■ TASK OBJECTIVE: Reproduce the listing below exactly, from its first line down to and including the line with "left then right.".

■ EXERCISE DATA:
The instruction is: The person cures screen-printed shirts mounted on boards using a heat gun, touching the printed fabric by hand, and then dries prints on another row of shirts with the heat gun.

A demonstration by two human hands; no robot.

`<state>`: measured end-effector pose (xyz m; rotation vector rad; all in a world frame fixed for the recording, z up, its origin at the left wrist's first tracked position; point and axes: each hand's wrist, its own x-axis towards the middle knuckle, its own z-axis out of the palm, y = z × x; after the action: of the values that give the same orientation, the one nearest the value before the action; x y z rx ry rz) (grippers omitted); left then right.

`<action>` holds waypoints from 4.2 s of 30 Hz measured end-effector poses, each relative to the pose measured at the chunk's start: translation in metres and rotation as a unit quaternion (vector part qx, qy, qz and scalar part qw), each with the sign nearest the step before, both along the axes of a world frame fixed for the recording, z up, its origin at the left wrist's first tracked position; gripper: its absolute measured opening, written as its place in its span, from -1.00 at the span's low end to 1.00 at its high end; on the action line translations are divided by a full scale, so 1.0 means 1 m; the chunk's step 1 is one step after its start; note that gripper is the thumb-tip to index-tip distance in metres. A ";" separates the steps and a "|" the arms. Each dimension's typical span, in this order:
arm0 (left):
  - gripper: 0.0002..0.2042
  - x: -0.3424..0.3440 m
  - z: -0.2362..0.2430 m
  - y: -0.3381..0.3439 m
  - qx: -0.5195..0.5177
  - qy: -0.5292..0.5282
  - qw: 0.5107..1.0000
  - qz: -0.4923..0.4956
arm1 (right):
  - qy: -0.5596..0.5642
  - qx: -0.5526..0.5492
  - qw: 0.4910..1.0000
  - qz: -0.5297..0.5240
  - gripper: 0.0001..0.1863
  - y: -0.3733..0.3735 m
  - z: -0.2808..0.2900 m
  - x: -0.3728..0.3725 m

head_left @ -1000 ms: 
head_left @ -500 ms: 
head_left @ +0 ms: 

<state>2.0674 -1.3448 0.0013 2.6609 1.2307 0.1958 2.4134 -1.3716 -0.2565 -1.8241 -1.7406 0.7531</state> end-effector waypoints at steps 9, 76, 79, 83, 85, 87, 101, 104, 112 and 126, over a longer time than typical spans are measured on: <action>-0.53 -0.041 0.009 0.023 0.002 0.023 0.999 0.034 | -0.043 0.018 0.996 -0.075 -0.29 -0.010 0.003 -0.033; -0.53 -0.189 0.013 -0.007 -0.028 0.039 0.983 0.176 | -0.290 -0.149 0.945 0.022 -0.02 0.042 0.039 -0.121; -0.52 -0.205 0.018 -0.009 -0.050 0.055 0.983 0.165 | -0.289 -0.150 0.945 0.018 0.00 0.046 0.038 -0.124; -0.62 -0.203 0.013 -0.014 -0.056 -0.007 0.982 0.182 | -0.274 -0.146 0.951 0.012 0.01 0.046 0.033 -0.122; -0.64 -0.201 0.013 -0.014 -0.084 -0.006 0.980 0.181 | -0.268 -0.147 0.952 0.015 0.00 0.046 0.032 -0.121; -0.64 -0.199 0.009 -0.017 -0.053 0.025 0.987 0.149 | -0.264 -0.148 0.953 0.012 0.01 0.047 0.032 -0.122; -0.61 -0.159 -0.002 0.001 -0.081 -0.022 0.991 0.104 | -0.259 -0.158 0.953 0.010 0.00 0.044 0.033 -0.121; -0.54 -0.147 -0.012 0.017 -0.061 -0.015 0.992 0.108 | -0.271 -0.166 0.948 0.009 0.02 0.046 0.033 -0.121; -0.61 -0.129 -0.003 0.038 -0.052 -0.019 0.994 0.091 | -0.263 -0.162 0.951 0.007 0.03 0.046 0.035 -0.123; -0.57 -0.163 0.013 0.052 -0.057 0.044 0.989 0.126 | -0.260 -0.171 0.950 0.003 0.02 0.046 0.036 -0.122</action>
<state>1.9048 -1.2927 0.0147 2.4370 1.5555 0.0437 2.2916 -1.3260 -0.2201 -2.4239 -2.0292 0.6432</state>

■ EXPECTED ANSWER:
The instruction is: The person cures screen-printed shirts mounted on boards using a heat gun, touching the printed fabric by hand, and then dries prints on another row of shirts with the heat gun.

A demonstration by two human hands; no robot.

`<state>`: measured end-effector pose (xyz m; rotation vector rad; all in a world frame fixed for the recording, z up, its origin at the left wrist's first tracked position; point and axes: each hand's wrist, its own x-axis towards the middle knuckle, its own z-axis out of the palm, y = z × x; after the action: of the values that give the same orientation, the one nearest the value before the action; x y z rx ry rz) (grippers omitted); left then right.

No more work remains for this exercise.